Propagation of cytosolic [Ca2+] ([Ca2+]C) signals to the mitochondria is believed to be supported by a local communication between Ca2+ release channels and adjacent mitochondrial Ca2+ uptake sites, but the signaling machinery has not been explored at the level of elementary Ca2+ release events. Here, we demonstrate that [Ca2+]c sparks mediated by ryanodine receptors are competent to elicit miniature mitochondrial matrix [Ca2+] signals that we call "Ca2+ marks." Ca2+ marks are restricted to single mitochondria and typically last less than 500 ms. The decay of Ca2+ marks relies on extrusion of Ca2+ from the mitochondria through the Ca2+ exchanger, whereas [Ca2+], sparks decline primarily by diffusion.

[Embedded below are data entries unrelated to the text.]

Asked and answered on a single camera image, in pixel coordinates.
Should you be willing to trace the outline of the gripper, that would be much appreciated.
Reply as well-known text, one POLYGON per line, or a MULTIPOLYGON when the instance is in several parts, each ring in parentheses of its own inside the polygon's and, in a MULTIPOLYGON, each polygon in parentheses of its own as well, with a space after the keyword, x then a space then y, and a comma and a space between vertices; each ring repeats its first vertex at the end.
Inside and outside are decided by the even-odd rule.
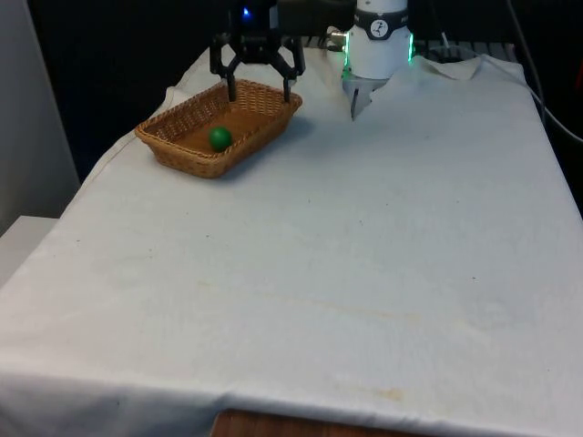
POLYGON ((239 64, 270 64, 282 77, 283 97, 291 99, 291 86, 305 71, 302 41, 297 36, 282 36, 279 30, 277 1, 233 1, 229 9, 227 34, 217 34, 210 43, 210 72, 225 80, 229 101, 236 100, 235 71, 239 64), (222 49, 228 46, 233 58, 225 66, 222 49), (280 53, 292 54, 289 65, 280 53))

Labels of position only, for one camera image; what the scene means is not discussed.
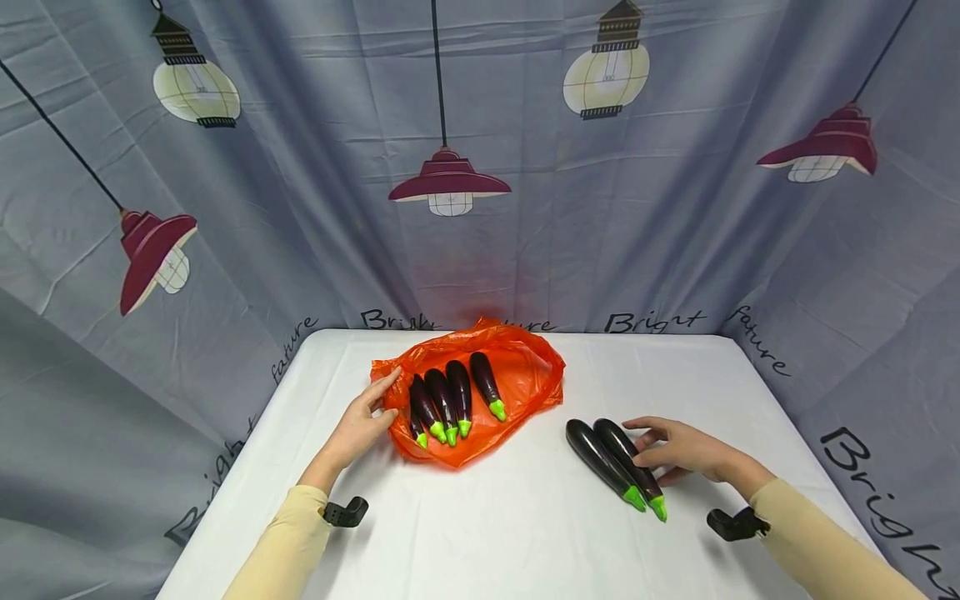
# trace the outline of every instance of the black clip
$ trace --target black clip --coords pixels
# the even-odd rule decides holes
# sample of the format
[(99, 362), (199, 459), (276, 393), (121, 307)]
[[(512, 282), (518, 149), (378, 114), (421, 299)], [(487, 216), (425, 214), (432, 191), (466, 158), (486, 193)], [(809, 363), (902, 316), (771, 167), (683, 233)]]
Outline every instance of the black clip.
[(713, 509), (707, 515), (707, 525), (726, 541), (749, 540), (756, 534), (765, 536), (770, 531), (770, 523), (756, 516), (749, 506), (736, 516)]
[(360, 496), (354, 496), (346, 508), (327, 502), (324, 520), (334, 527), (356, 527), (369, 508), (370, 504)]

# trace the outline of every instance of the left hand
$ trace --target left hand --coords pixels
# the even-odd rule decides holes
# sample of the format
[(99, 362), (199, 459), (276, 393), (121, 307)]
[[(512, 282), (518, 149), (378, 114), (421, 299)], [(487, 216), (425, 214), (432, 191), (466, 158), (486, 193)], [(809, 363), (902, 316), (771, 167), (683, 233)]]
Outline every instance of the left hand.
[(317, 455), (318, 458), (324, 457), (324, 461), (331, 467), (342, 470), (370, 449), (373, 442), (396, 418), (396, 408), (384, 411), (377, 417), (373, 416), (373, 411), (380, 407), (380, 398), (394, 385), (398, 377), (400, 367), (367, 386), (367, 389), (347, 406), (337, 427)]

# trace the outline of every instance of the eggplant
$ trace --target eggplant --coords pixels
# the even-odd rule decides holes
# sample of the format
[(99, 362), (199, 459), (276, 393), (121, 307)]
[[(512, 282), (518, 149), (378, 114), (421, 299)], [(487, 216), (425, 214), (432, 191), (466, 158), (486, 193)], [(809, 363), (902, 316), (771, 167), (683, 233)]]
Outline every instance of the eggplant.
[(423, 431), (423, 423), (420, 422), (420, 417), (414, 413), (412, 406), (410, 407), (410, 437), (424, 450), (426, 449), (426, 433)]
[(483, 352), (474, 352), (470, 355), (470, 373), (473, 383), (477, 384), (480, 396), (487, 402), (487, 407), (498, 419), (507, 420), (507, 411), (500, 398), (500, 391), (496, 388), (496, 379), (493, 378), (493, 367), (490, 359)]
[(446, 363), (446, 383), (453, 394), (453, 411), (460, 425), (460, 437), (465, 438), (473, 424), (473, 403), (470, 398), (470, 375), (459, 360)]
[(457, 445), (457, 415), (453, 410), (453, 397), (450, 388), (446, 385), (446, 377), (439, 369), (426, 372), (426, 387), (430, 390), (433, 401), (440, 409), (440, 418), (444, 420), (446, 442), (450, 447)]
[(634, 465), (634, 457), (639, 452), (637, 452), (633, 441), (627, 437), (626, 432), (609, 419), (596, 420), (593, 424), (593, 431), (596, 432), (597, 437), (600, 438), (600, 443), (610, 452), (614, 460), (630, 474), (631, 479), (640, 489), (640, 493), (643, 494), (643, 499), (654, 510), (657, 518), (665, 523), (666, 503), (663, 499), (663, 491), (650, 469)]
[(607, 452), (596, 432), (579, 419), (566, 422), (566, 440), (580, 458), (626, 502), (645, 513), (640, 490), (626, 470)]
[(426, 384), (419, 375), (414, 375), (414, 383), (410, 386), (410, 409), (412, 416), (420, 419), (433, 437), (440, 440), (441, 444), (446, 444), (444, 424), (440, 422), (437, 408), (433, 405), (430, 393), (426, 390)]

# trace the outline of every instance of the gray fabric backdrop
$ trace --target gray fabric backdrop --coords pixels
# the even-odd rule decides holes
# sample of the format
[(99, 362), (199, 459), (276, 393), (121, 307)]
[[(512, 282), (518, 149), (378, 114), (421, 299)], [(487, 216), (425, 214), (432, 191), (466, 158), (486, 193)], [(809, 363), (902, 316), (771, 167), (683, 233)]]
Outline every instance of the gray fabric backdrop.
[(733, 337), (891, 562), (958, 597), (960, 3), (919, 2), (859, 98), (876, 173), (815, 183), (756, 162), (852, 99), (905, 0), (637, 2), (649, 79), (586, 121), (564, 74), (616, 1), (439, 4), (448, 143), (512, 188), (454, 218), (388, 200), (441, 145), (428, 0), (167, 0), (232, 128), (158, 100), (150, 0), (0, 3), (105, 188), (198, 222), (182, 290), (121, 316), (117, 208), (0, 78), (0, 597), (152, 596), (305, 335), (479, 314)]

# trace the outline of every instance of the hand
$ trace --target hand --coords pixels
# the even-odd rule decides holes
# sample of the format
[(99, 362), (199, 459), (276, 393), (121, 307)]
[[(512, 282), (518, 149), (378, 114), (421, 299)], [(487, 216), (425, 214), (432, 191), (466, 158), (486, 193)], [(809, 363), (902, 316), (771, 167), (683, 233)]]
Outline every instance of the hand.
[(730, 483), (747, 500), (776, 476), (752, 457), (678, 420), (641, 417), (623, 423), (648, 429), (636, 441), (638, 467), (672, 466), (659, 480), (668, 486), (691, 471), (715, 483)]
[(396, 408), (384, 411), (377, 417), (373, 416), (373, 411), (380, 407), (380, 398), (398, 377), (399, 367), (386, 377), (374, 381), (353, 399), (324, 447), (303, 472), (298, 485), (313, 486), (330, 493), (340, 471), (369, 450), (373, 442), (394, 422)]
[(386, 377), (377, 379), (367, 386), (367, 389), (347, 406), (337, 427), (320, 450), (334, 467), (340, 469), (349, 467), (360, 455), (369, 450), (373, 442), (394, 422), (396, 408), (384, 411), (378, 417), (373, 416), (373, 411), (380, 407), (380, 398), (390, 386), (394, 385), (398, 377), (400, 377), (399, 367)]

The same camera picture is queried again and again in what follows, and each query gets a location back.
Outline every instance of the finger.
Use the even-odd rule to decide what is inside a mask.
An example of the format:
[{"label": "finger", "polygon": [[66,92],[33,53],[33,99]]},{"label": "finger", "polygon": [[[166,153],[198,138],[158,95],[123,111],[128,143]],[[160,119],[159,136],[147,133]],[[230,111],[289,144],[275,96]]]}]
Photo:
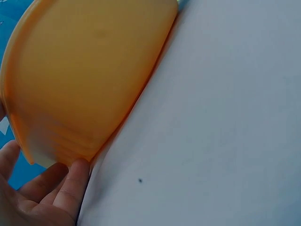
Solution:
[{"label": "finger", "polygon": [[10,141],[0,150],[0,174],[8,180],[20,154],[16,141]]},{"label": "finger", "polygon": [[60,184],[52,191],[50,192],[48,195],[46,195],[41,201],[40,203],[42,204],[49,204],[52,205],[58,192],[60,191],[60,189],[62,188],[64,182],[66,180],[66,177],[60,182]]},{"label": "finger", "polygon": [[48,193],[55,189],[67,173],[67,166],[56,163],[22,186],[19,189],[19,193],[25,198],[39,203]]},{"label": "finger", "polygon": [[74,221],[77,219],[79,208],[84,197],[89,179],[90,166],[84,159],[75,161],[65,183],[57,194],[53,205],[66,211]]}]

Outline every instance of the orange plastic lid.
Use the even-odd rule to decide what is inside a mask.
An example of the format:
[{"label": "orange plastic lid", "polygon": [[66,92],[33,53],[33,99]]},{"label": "orange plastic lid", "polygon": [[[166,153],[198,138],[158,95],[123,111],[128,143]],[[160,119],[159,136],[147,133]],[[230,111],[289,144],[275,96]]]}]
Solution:
[{"label": "orange plastic lid", "polygon": [[176,0],[33,2],[0,71],[29,163],[95,156],[141,92],[176,13]]}]

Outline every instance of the white surface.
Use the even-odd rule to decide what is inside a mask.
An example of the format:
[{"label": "white surface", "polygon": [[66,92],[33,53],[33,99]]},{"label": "white surface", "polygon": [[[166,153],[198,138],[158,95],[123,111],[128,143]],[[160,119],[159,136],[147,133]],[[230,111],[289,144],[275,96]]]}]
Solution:
[{"label": "white surface", "polygon": [[191,0],[79,225],[301,225],[300,12]]},{"label": "white surface", "polygon": [[9,127],[9,122],[7,117],[4,117],[2,121],[0,121],[0,132],[6,135]]}]

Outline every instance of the skin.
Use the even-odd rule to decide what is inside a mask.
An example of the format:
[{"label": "skin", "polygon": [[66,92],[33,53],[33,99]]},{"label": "skin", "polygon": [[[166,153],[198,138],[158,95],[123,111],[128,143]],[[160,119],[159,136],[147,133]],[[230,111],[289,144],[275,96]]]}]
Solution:
[{"label": "skin", "polygon": [[[0,120],[5,113],[0,107]],[[87,187],[90,166],[76,160],[70,170],[56,163],[14,190],[9,184],[20,147],[10,141],[0,150],[0,225],[74,226]]]}]

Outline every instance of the blue background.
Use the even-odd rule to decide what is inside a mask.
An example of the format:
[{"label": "blue background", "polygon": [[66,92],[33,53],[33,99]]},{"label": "blue background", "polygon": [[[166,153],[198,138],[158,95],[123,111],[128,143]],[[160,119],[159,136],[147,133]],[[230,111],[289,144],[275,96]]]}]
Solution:
[{"label": "blue background", "polygon": [[[3,53],[9,37],[22,16],[23,12],[31,4],[32,0],[0,0],[0,60],[2,61]],[[14,139],[10,128],[6,135],[0,132],[0,146],[2,147],[9,140]],[[13,175],[9,180],[14,189],[18,189],[24,183],[39,175],[45,169],[37,164],[29,165],[21,154]]]}]

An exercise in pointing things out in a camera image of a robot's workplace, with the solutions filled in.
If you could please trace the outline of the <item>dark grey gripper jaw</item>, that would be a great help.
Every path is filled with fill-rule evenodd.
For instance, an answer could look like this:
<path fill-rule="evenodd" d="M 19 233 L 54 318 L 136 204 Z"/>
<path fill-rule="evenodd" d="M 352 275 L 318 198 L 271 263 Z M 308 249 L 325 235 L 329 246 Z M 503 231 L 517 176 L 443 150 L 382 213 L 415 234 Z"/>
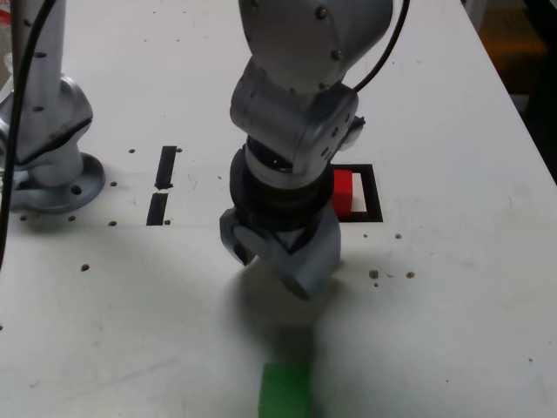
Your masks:
<path fill-rule="evenodd" d="M 227 251 L 244 266 L 251 263 L 251 252 L 234 234 L 234 228 L 240 226 L 236 208 L 226 210 L 219 219 L 221 242 Z"/>

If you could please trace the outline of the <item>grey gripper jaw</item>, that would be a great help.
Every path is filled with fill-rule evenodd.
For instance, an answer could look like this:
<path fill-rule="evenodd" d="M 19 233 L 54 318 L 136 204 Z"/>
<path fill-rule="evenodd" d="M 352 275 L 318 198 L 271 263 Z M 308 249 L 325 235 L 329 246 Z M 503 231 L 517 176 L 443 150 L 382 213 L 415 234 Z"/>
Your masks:
<path fill-rule="evenodd" d="M 309 238 L 301 230 L 272 234 L 254 226 L 238 226 L 237 240 L 302 300 L 315 297 L 340 262 L 339 220 L 330 206 L 318 216 L 317 226 Z"/>

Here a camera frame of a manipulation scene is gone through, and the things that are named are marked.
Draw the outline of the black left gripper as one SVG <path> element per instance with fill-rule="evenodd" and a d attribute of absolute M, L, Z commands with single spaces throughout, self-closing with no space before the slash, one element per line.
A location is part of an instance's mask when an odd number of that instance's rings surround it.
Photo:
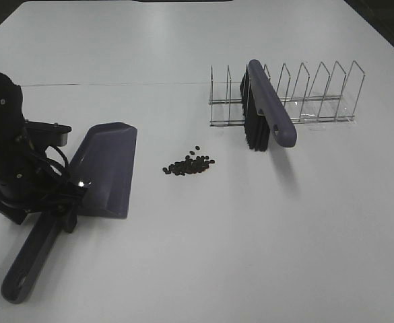
<path fill-rule="evenodd" d="M 0 214 L 20 225 L 31 213 L 47 213 L 58 217 L 63 231 L 72 234 L 86 191 L 70 182 L 30 184 L 21 179 L 0 180 Z"/>

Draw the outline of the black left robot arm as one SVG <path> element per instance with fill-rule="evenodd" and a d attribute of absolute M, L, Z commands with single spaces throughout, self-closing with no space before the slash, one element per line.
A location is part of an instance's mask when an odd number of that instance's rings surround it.
<path fill-rule="evenodd" d="M 0 214 L 21 224 L 31 213 L 47 212 L 71 233 L 86 193 L 71 182 L 61 151 L 72 128 L 29 121 L 22 104 L 21 87 L 0 72 Z"/>

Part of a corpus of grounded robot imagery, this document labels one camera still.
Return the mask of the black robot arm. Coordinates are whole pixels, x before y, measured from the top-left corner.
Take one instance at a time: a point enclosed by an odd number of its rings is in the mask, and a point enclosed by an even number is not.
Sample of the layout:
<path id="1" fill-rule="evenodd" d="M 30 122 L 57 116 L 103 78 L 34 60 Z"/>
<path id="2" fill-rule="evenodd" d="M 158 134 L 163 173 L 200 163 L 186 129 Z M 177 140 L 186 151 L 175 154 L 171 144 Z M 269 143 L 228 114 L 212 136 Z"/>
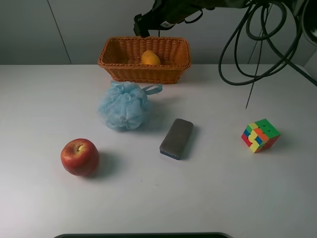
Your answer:
<path id="1" fill-rule="evenodd" d="M 191 24 L 203 16 L 203 10 L 217 7 L 245 8 L 246 0 L 156 0 L 146 14 L 134 17 L 136 36 L 148 37 L 150 30 L 164 31 L 185 22 Z"/>

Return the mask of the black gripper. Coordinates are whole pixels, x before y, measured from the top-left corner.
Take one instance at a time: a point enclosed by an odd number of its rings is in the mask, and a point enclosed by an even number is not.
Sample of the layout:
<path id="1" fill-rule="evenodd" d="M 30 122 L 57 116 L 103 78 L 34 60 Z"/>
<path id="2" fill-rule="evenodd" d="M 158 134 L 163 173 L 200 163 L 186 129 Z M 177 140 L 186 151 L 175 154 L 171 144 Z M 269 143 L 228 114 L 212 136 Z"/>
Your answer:
<path id="1" fill-rule="evenodd" d="M 134 33 L 138 37 L 149 37 L 149 30 L 164 30 L 182 22 L 188 15 L 187 4 L 160 4 L 146 14 L 134 17 Z"/>

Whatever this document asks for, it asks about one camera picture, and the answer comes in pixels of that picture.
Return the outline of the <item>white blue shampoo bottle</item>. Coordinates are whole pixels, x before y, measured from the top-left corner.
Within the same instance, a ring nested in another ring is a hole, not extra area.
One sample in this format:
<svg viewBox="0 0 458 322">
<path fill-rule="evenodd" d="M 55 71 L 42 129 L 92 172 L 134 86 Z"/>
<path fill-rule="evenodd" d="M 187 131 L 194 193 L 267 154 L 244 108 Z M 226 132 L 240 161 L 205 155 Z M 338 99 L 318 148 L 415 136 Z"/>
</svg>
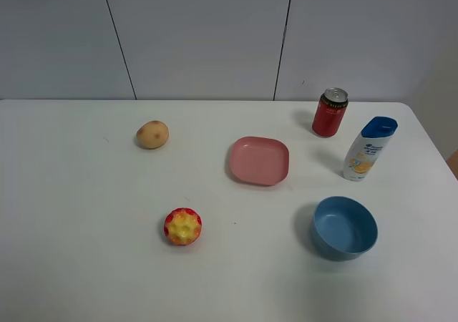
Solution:
<svg viewBox="0 0 458 322">
<path fill-rule="evenodd" d="M 374 117 L 370 120 L 354 140 L 345 157 L 343 177 L 350 181 L 362 181 L 397 127 L 397 121 L 390 117 Z"/>
</svg>

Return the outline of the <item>brown potato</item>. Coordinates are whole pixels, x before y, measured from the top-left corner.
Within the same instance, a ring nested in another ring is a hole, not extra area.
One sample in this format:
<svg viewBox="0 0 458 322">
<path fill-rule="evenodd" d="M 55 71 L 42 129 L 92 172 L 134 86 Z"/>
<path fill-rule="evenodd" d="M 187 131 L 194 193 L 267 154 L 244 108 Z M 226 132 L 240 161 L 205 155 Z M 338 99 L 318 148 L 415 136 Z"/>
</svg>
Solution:
<svg viewBox="0 0 458 322">
<path fill-rule="evenodd" d="M 168 126 L 161 121 L 149 121 L 136 133 L 136 140 L 140 147 L 145 149 L 157 149 L 162 147 L 169 139 Z"/>
</svg>

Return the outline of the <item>red soda can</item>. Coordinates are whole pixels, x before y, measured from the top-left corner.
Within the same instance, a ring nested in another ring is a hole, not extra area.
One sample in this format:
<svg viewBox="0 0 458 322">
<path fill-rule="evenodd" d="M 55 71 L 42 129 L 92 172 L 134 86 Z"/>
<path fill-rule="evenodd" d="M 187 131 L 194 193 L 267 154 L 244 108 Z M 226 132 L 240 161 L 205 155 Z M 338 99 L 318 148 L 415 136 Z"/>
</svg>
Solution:
<svg viewBox="0 0 458 322">
<path fill-rule="evenodd" d="M 331 87 L 320 96 L 312 123 L 313 131 L 321 137 L 334 136 L 341 124 L 348 106 L 348 93 L 340 88 Z"/>
</svg>

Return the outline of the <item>pink square plate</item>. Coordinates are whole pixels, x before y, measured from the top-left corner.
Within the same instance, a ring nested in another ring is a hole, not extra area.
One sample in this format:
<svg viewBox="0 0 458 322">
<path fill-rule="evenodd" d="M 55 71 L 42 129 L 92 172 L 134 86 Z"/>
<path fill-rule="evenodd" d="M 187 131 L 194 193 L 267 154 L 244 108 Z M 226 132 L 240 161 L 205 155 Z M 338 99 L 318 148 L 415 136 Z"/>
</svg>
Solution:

Mitochondria also appear to have a direct effect on the properties of [Ca2+]c sparks, because inhibition of mitochondrial Ca2+ uptake results in an increase in the frequency and duration of [Ca2+]c sparks. Thus, a short-lasting opening of a cluster of Ca2+ release channels can yield activation of mitochondrial Ca2+ uptake, and the competency of mitochondrial Ca2+ handling may be an important determinant of cardiac excitability through local feedback control of elementary [Ca2+]c signals.